Jehan Chardavoine

Jehan Chardavoine (baptized on 2 February 1538 at Beaufort-en-Vallée, Anjou – died c. 1580) was a French Renaissance composer mostly active in Paris. He was one of the first known editors of popular chansons, and the author of “the only volume of monodic songs from the 16th century that has survived to our days.”

Chardavoine had a collection of songs printed for one voice that is very well known to this day:
Recueil des plus belles et excellentes chansons en forme de voix de ville, tirées de divers autheurs et Poëtes François, tant anciens que modernes. Ausquelles a esté nouvellement adaptée la Musique de leur chant commun, à fin que chacun les puisse chanter en tout endroit qu’il se trouvera, tant de voix que sur les instruments (“Collection of the most beautiful and excellent songs in the form of voix de ville, taken from various French authors and poets, both ancient and modern. To which texts have been newly adapted the music of their main tune, so that anyone may sing it at whichever place they may be, on voice as well as on instruments.”). Published in 1576, it is the oldest collection of French popular songs ever printed. It begins with an epistle addressed to “The readers”, “on this 12th day of November, 1575”. It contains 186 songs based on strophic poems. Some of the songs were simply collected and published by Chardavoine, while others are his own adaptation to monody of previous polyphonic works by composers such as Jacques Arcadelt, Pierre Certon, and Pierre Cléreau. In most cases, he has transformed the original music to such an extent that it can be considered a new work.

Some of the poems to which Chardavoine adapted new music were anonymous, while others were by poets of his time, such as Clément Marot, Mellin de Saint-Gelais, Jean-Antoine de Baïf, Pierre de Ronsard and Joachim du Bellay.

Among the poems set to music and published in his anthology are the famous Mignonne allons voir si la rose and Ma petite colombelle, by Ronsard; Si vous regardez madame, by Du Bellay; and Longtemps y a que je vis en espoir, by Marot. Some of these airs have been reused by the polyphonists, as is the case with Une jeune fillette, converted by Clément Janequin —who was perhaps his pupil— into his Il estoi une fillette.
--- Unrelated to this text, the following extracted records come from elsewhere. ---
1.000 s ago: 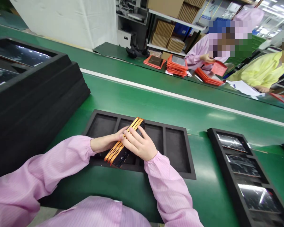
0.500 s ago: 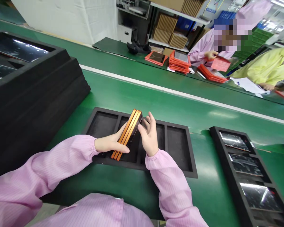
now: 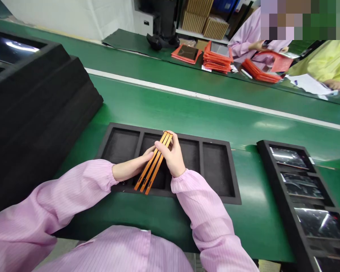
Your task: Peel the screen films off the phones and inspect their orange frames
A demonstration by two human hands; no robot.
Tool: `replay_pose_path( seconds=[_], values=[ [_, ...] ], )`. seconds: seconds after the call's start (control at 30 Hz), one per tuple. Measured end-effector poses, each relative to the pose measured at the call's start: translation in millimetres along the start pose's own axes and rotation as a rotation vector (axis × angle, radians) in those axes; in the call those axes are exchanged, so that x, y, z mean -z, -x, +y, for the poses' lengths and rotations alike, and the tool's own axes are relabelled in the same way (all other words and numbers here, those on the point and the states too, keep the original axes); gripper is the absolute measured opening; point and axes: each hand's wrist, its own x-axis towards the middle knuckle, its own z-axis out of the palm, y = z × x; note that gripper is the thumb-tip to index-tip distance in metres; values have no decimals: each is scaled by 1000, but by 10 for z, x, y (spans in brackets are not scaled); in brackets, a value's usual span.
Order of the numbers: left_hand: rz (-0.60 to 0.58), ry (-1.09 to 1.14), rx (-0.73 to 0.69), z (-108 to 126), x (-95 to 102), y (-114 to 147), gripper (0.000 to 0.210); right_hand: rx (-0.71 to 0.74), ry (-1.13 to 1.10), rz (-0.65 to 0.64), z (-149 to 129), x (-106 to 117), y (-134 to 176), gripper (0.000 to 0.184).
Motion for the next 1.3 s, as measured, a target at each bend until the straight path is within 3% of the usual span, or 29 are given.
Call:
replay_pose_path(
  seconds=[0.23, 0.57, 0.87, 1.3],
  values=[
    [-2, 93, 47, 42, -23, 14, 73, -18, -21, -4, -3, -18, 5, 51],
    [62, -72, 96, 50, -9, 21, 79, -46, -58, 6, 32, 13, 17, 52],
    [42, -126, 53, -10, 28, 3, 105, -26, -73, 7, 53, 54, 30, 49],
    [33, -98, 59, -11, 37, -6, 95, -35, -53, -22, 36, 38, 6, 49]
  ],
)
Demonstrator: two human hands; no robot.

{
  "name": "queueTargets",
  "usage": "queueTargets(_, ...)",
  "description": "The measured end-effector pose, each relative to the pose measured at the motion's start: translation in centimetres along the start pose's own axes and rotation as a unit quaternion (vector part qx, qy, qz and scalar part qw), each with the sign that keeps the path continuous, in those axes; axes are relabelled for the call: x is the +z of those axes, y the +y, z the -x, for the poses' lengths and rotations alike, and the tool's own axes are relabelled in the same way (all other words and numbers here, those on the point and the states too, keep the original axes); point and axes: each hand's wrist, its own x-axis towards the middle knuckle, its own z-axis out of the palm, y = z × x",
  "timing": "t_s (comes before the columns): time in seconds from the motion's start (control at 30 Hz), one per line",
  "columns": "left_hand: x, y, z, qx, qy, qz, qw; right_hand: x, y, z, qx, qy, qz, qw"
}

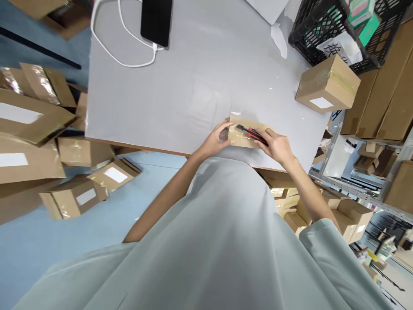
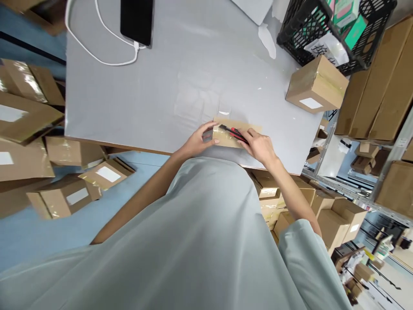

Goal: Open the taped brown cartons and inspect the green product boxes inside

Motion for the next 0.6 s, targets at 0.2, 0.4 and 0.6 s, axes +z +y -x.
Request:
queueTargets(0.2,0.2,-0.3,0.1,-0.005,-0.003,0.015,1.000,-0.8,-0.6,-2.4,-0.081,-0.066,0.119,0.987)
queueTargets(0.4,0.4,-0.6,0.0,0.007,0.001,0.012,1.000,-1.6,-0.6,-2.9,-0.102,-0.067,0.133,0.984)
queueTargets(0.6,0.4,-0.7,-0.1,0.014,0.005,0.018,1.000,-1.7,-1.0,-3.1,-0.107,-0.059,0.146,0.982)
This song, whose melody is already documented in the 15th century [some musicologists date it to the 12th century], was a great success until the 18th century, so successful that many composers took it up throughout Europe. In Italy, for example, it was called Madre, non mi far monaca or simply La Monica as in Philip Friedrich Böddecker’s Sonata sopra La Monica. Religion itself appropriated it to make a song to the glory of the Virgin entitled Une jeune pucelle (A young virgin), whereas the original song is the complaint of a young nun who refuses her state as a nun.

Chardavoine’s collection is unique, being the only one to provide one-voice music on poems supposedly prevalent at that time. It claims to belong to the genre of “voix-de-ville”, that is to say, a way of singing that favours the voice from above, a genre that historically appears to be one of the sources of the air (as opposed to polyphonic song, where voices are equivalent).

Among the poems he set to music and published in his anthology are the famous Mignonne allons voir si la rose and Ma petite colombelle by Ronsard, Si vous regardez madame by Du Bellay and Longtemps y a que je vis en espoir by Marot.